Stored data START

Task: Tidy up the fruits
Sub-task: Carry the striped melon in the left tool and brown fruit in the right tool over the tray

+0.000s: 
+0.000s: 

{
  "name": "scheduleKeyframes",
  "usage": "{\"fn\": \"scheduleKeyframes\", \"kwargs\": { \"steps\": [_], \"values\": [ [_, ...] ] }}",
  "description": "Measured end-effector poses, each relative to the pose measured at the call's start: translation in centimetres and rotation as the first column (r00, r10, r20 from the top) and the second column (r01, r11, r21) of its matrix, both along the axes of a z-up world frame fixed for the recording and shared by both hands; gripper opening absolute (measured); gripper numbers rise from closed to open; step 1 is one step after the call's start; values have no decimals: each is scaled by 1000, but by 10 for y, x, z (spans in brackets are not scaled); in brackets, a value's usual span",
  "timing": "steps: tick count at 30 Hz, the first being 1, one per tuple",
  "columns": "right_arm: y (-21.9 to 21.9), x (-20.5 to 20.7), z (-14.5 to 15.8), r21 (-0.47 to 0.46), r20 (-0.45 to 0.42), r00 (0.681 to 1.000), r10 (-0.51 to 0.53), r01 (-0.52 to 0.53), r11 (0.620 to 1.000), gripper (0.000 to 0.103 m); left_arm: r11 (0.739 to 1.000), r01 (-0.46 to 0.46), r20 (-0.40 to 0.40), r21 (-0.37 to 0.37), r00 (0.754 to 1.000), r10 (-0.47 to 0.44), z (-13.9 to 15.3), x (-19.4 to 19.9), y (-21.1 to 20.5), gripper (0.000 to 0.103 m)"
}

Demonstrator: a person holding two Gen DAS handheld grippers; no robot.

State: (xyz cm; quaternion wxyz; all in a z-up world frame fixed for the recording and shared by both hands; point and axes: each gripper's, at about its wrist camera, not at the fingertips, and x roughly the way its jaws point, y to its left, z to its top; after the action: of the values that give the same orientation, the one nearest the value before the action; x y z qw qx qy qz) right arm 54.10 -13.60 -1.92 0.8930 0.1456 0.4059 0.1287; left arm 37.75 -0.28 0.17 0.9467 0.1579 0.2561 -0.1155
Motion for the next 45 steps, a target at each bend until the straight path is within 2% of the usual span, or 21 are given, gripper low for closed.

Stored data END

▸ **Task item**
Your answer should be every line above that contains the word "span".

▸ **Worked solution**
  "description": "Measured end-effector poses, each relative to the pose measured at the call's start: translation in centimetres and rotation as the first column (r00, r10, r20 from the top) and the second column (r01, r11, r21) of its matrix, both along the axes of a z-up world frame fixed for the recording and shared by both hands; gripper opening absolute (measured); gripper numbers rise from closed to open; step 1 is one step after the call's start; values have no decimals: each is scaled by 1000, but by 10 for y, x, z (spans in brackets are not scaled); in brackets, a value's usual span",
Motion for the next 45 steps, a target at each bend until the straight path is within 2% of the usual span, or 21 are given, gripper low for closed.

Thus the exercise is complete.